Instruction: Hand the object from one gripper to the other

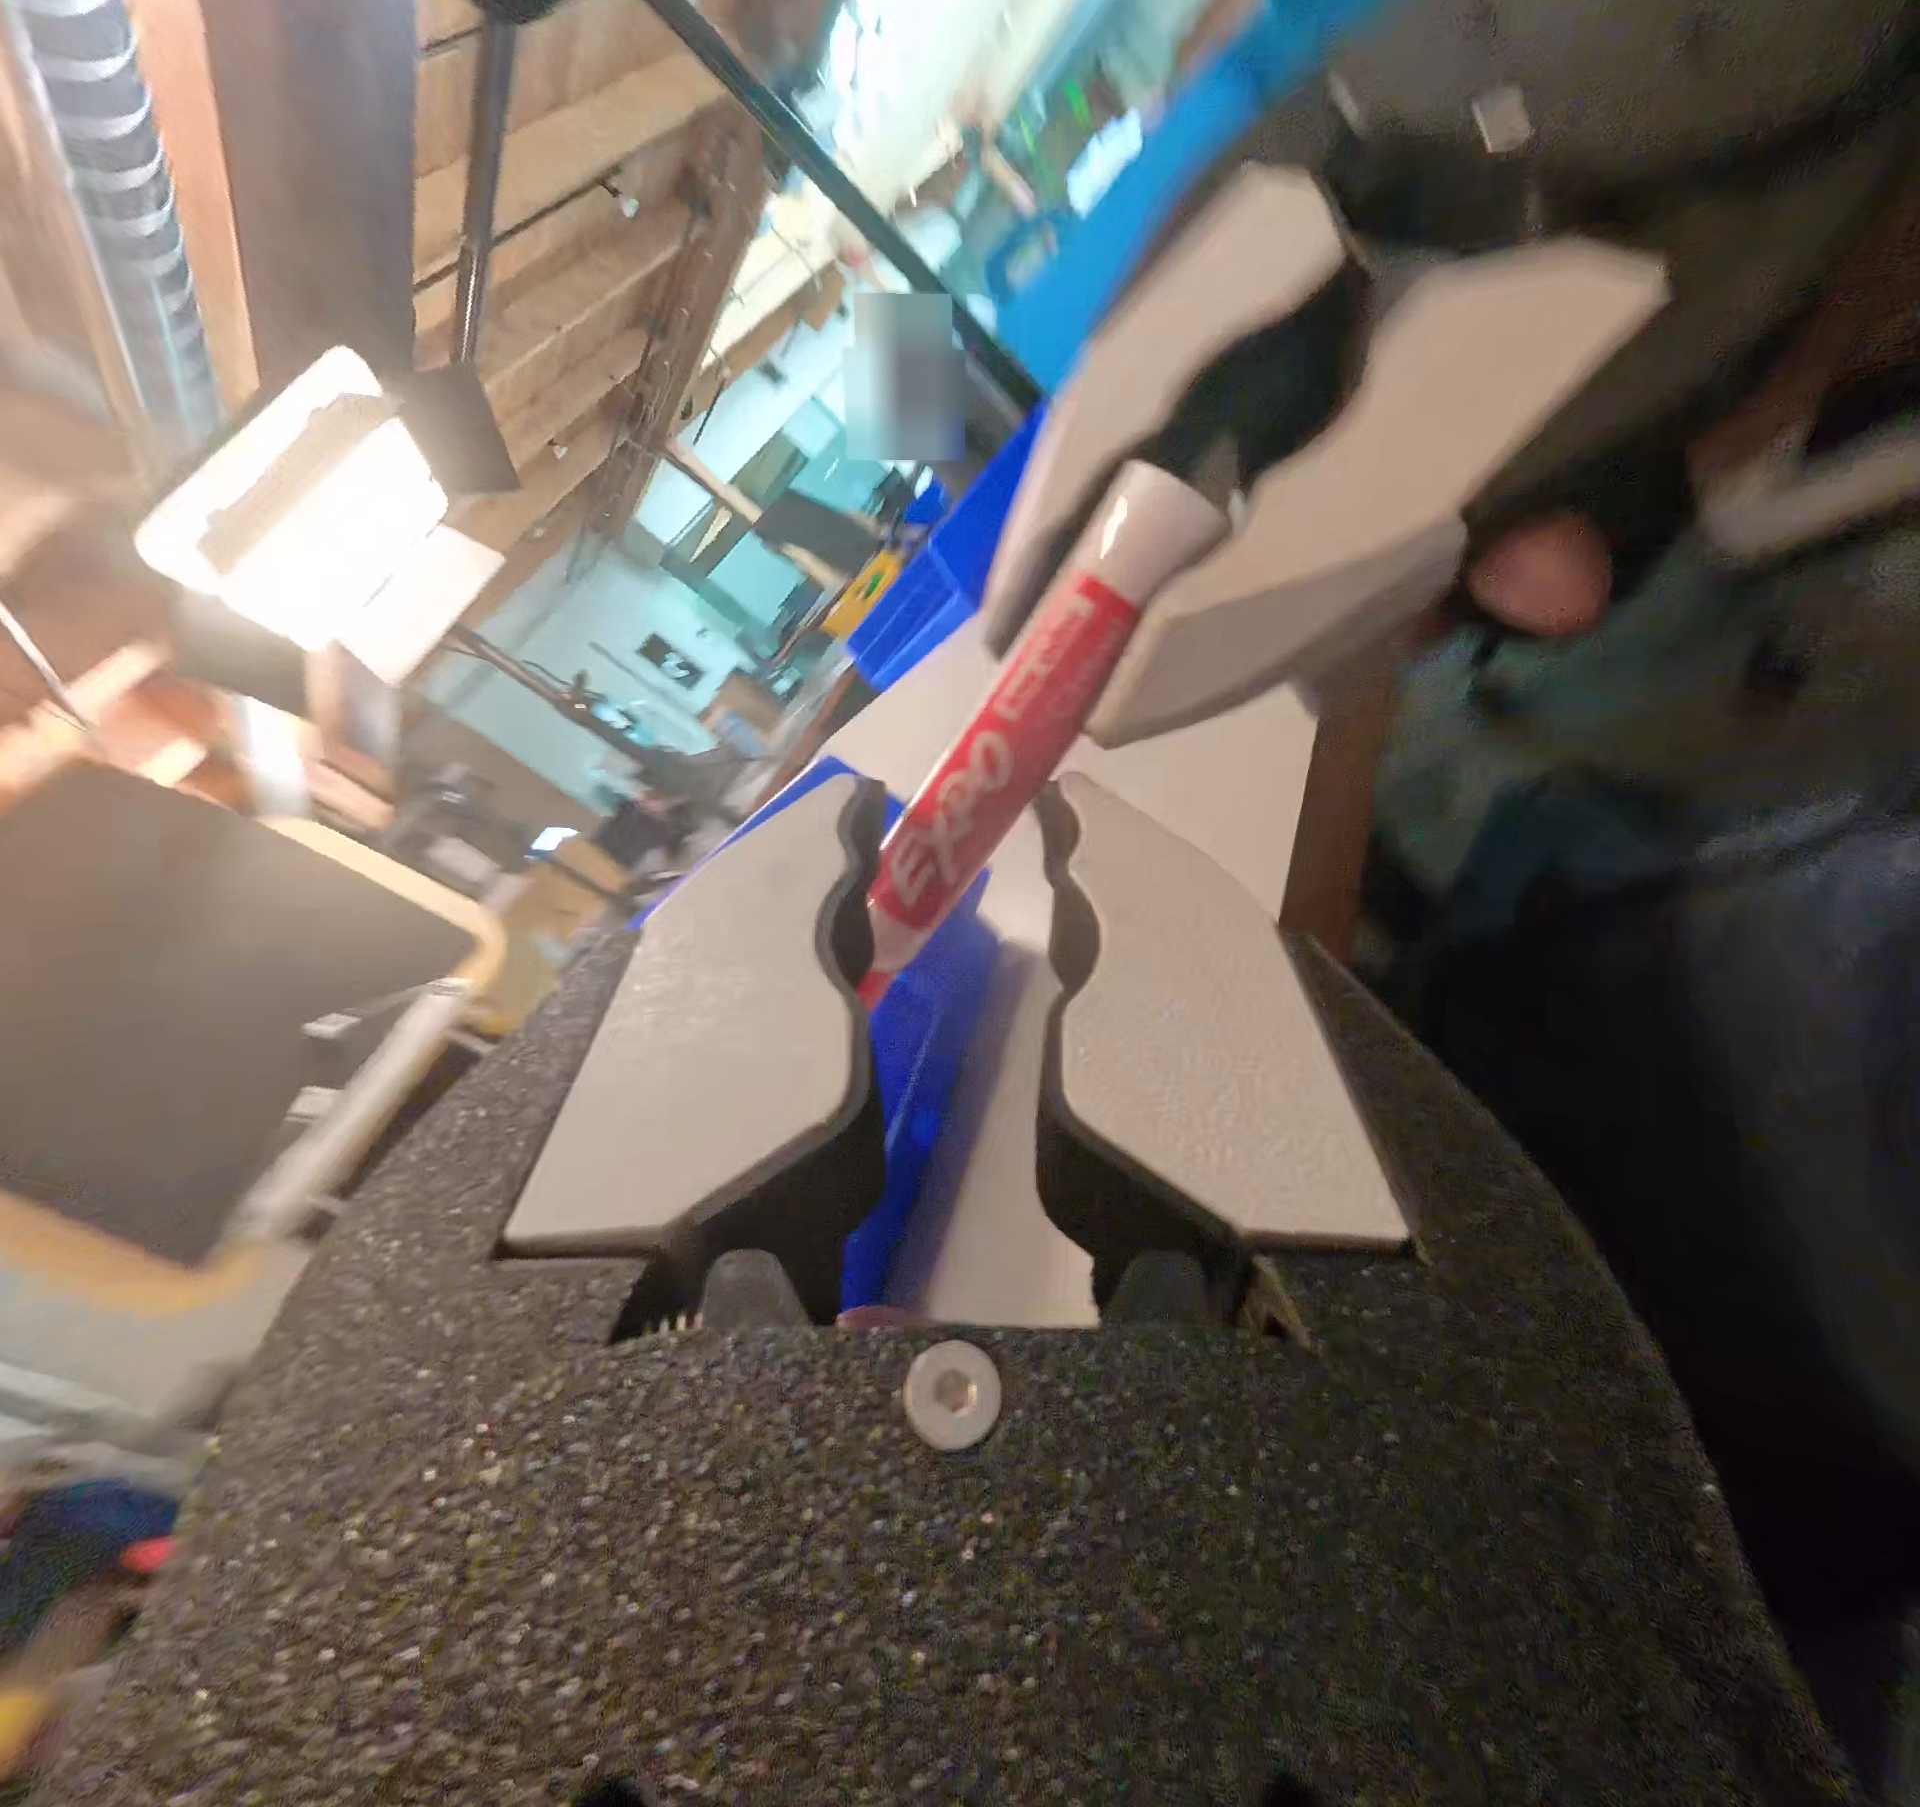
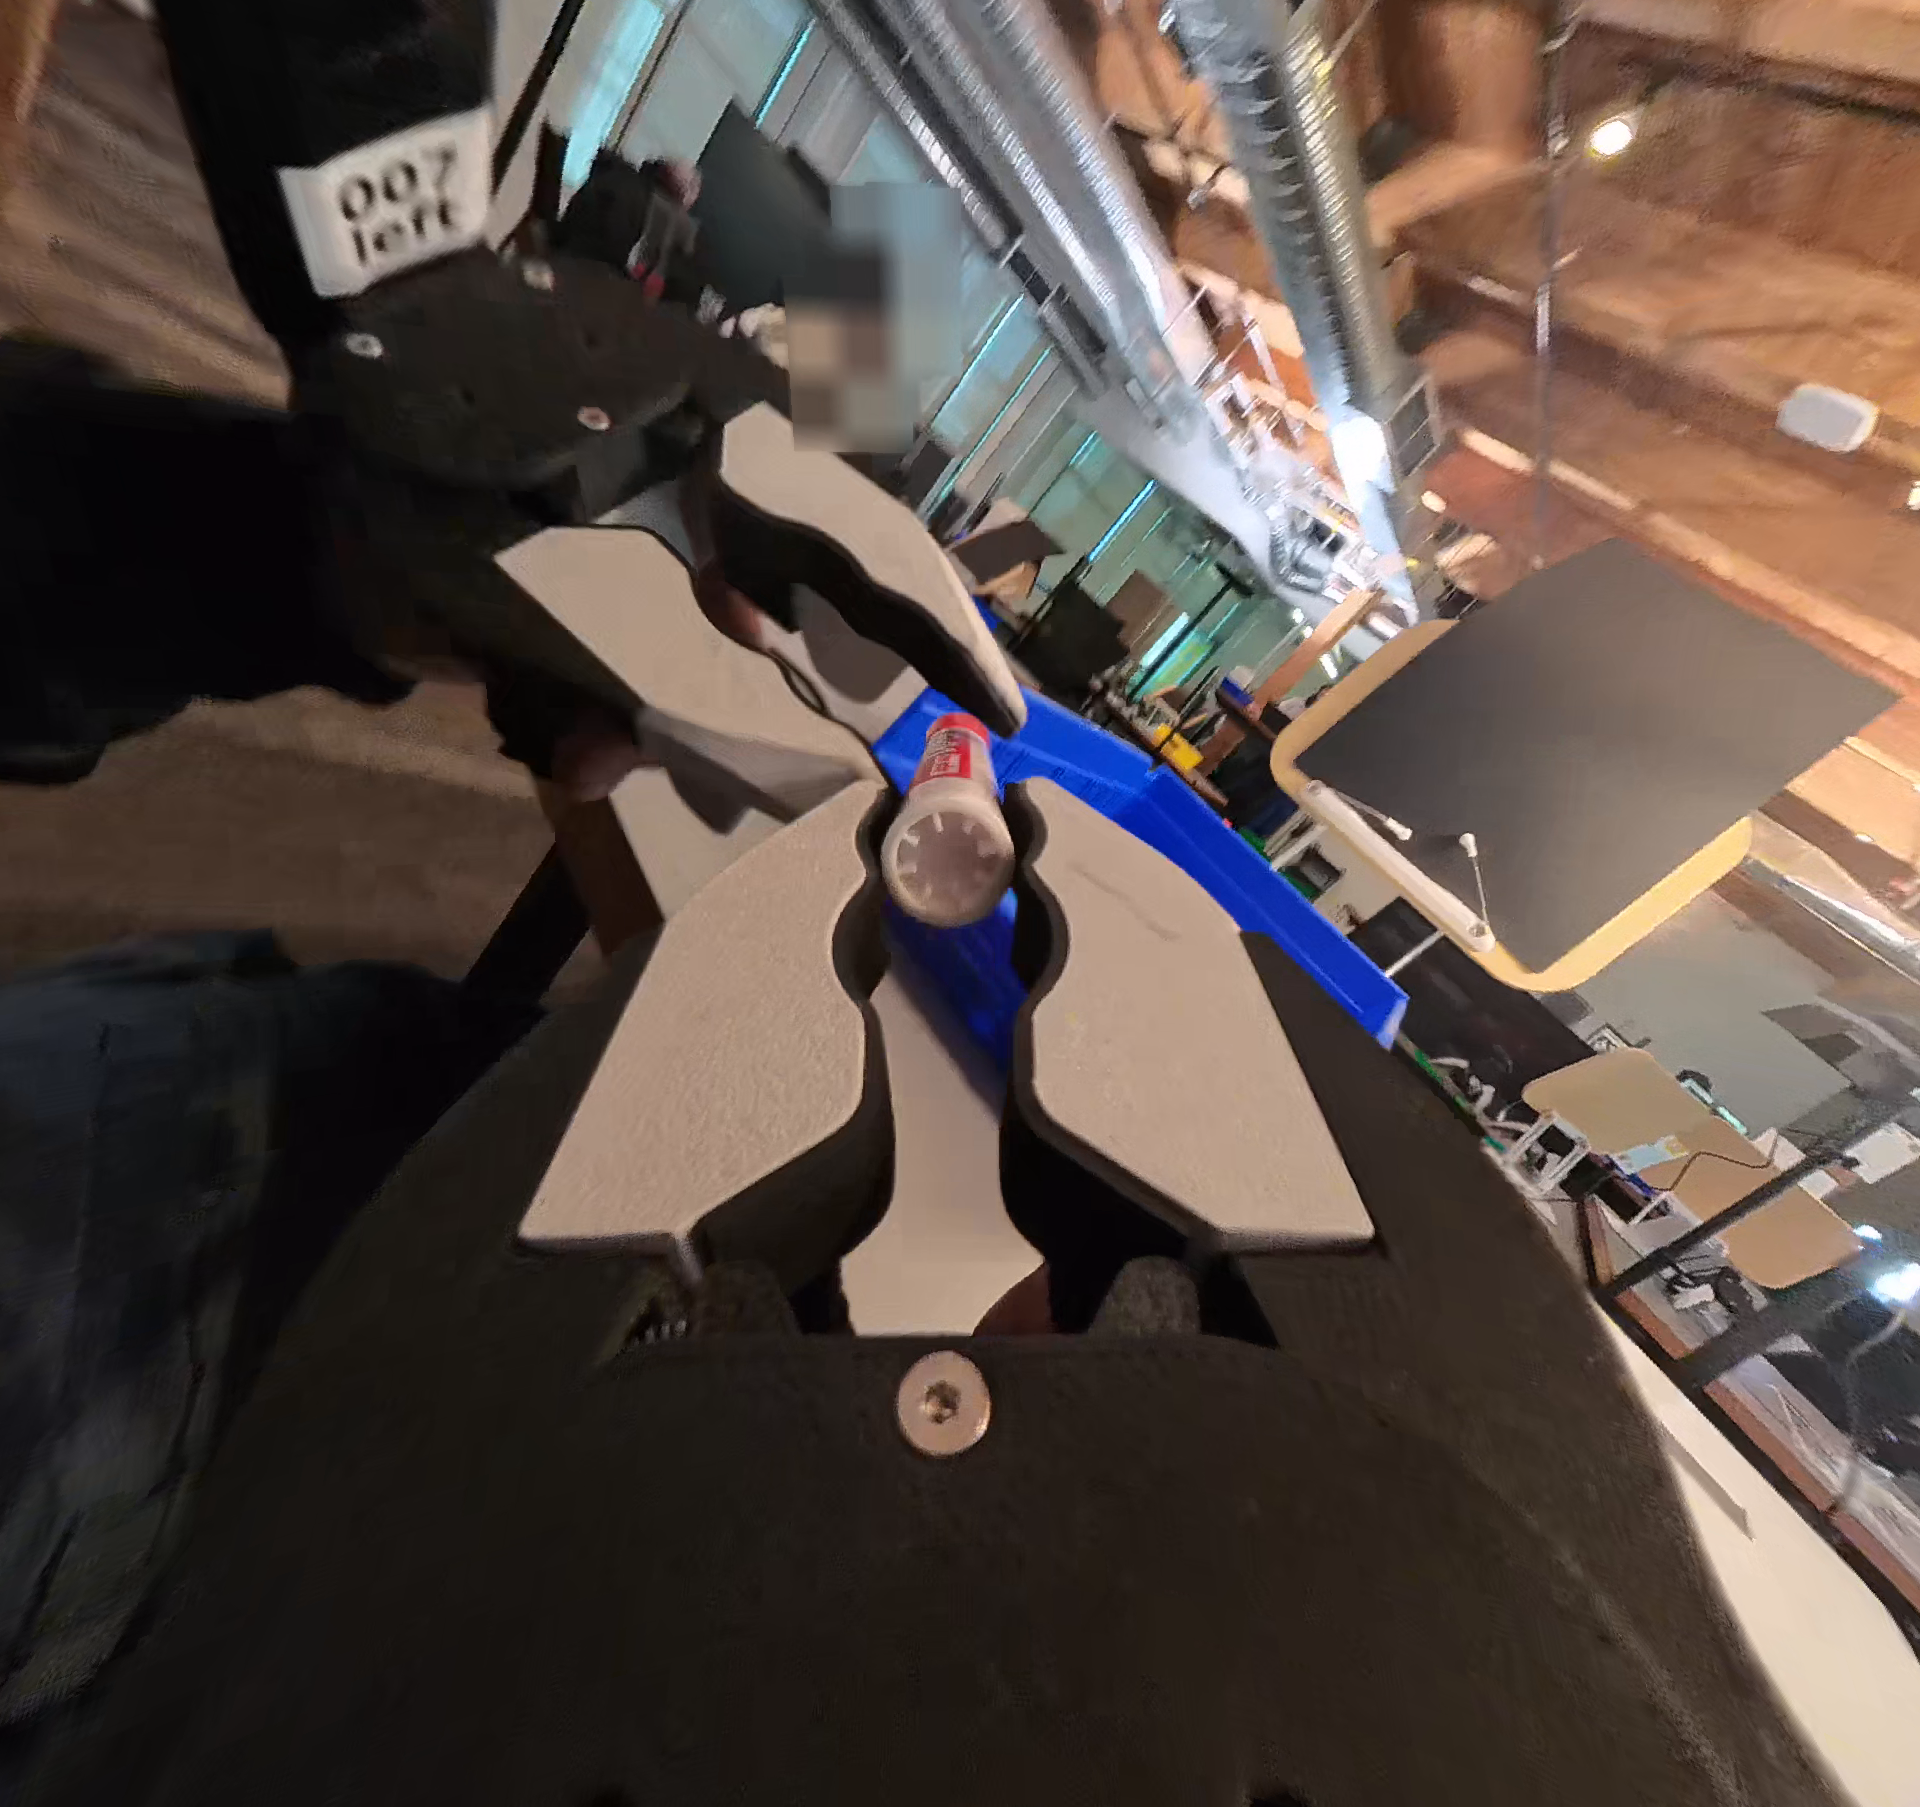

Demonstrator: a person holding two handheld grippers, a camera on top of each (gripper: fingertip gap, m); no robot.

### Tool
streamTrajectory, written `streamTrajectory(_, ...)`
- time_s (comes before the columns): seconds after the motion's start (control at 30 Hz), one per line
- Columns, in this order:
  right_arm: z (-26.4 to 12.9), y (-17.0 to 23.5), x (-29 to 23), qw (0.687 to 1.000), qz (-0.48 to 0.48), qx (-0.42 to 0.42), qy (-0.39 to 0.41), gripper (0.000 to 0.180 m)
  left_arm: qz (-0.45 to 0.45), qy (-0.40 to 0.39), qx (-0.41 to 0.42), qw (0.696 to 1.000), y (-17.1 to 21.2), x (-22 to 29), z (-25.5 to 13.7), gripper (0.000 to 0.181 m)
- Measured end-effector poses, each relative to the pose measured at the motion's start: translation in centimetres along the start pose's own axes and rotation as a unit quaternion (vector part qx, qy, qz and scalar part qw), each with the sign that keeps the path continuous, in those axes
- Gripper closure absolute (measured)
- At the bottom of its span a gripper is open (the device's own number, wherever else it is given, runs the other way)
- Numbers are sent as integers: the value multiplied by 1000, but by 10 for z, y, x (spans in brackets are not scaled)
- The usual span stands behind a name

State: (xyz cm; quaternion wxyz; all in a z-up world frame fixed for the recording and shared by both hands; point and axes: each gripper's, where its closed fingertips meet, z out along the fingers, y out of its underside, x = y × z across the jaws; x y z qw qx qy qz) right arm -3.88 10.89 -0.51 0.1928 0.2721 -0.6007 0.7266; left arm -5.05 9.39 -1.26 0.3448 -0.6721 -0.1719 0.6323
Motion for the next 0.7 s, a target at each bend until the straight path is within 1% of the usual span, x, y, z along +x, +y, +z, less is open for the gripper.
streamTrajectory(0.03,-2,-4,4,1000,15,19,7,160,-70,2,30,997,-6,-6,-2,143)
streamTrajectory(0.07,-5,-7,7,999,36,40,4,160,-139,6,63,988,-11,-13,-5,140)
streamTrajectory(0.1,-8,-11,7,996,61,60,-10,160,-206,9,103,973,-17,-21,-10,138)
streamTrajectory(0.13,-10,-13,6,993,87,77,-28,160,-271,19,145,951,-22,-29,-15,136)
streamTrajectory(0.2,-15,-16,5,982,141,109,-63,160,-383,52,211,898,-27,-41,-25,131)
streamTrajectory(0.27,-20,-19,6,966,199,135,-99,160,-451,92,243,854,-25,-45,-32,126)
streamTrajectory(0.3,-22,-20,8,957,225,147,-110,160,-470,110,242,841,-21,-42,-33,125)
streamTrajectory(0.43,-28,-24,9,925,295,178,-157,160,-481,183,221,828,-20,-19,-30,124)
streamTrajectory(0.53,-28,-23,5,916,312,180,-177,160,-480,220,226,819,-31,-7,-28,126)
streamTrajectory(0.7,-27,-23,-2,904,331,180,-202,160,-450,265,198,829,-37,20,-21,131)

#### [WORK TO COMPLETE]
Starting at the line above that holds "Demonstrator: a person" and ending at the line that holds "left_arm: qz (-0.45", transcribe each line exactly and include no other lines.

#### [WRITTEN SOLUTION]
Demonstrator: a person holding two handheld grippers, a camera on top of each (gripper: fingertip gap, m); no robot.

### Tool
streamTrajectory, written `streamTrajectory(_, ...)`
- time_s (comes before the columns): seconds after the motion's start (control at 30 Hz), one per line
- Columns, in this order:
  right_arm: z (-26.4 to 12.9), y (-17.0 to 23.5), x (-29 to 23), qw (0.687 to 1.000), qz (-0.48 to 0.48), qx (-0.42 to 0.42), qy (-0.39 to 0.41), gripper (0.000 to 0.180 m)
  left_arm: qz (-0.45 to 0.45), qy (-0.40 to 0.39), qx (-0.41 to 0.42), qw (0.696 to 1.000), y (-17.1 to 21.2), x (-22 to 29), z (-25.5 to 13.7), gripper (0.000 to 0.181 m)

No further output is needed for the exercise.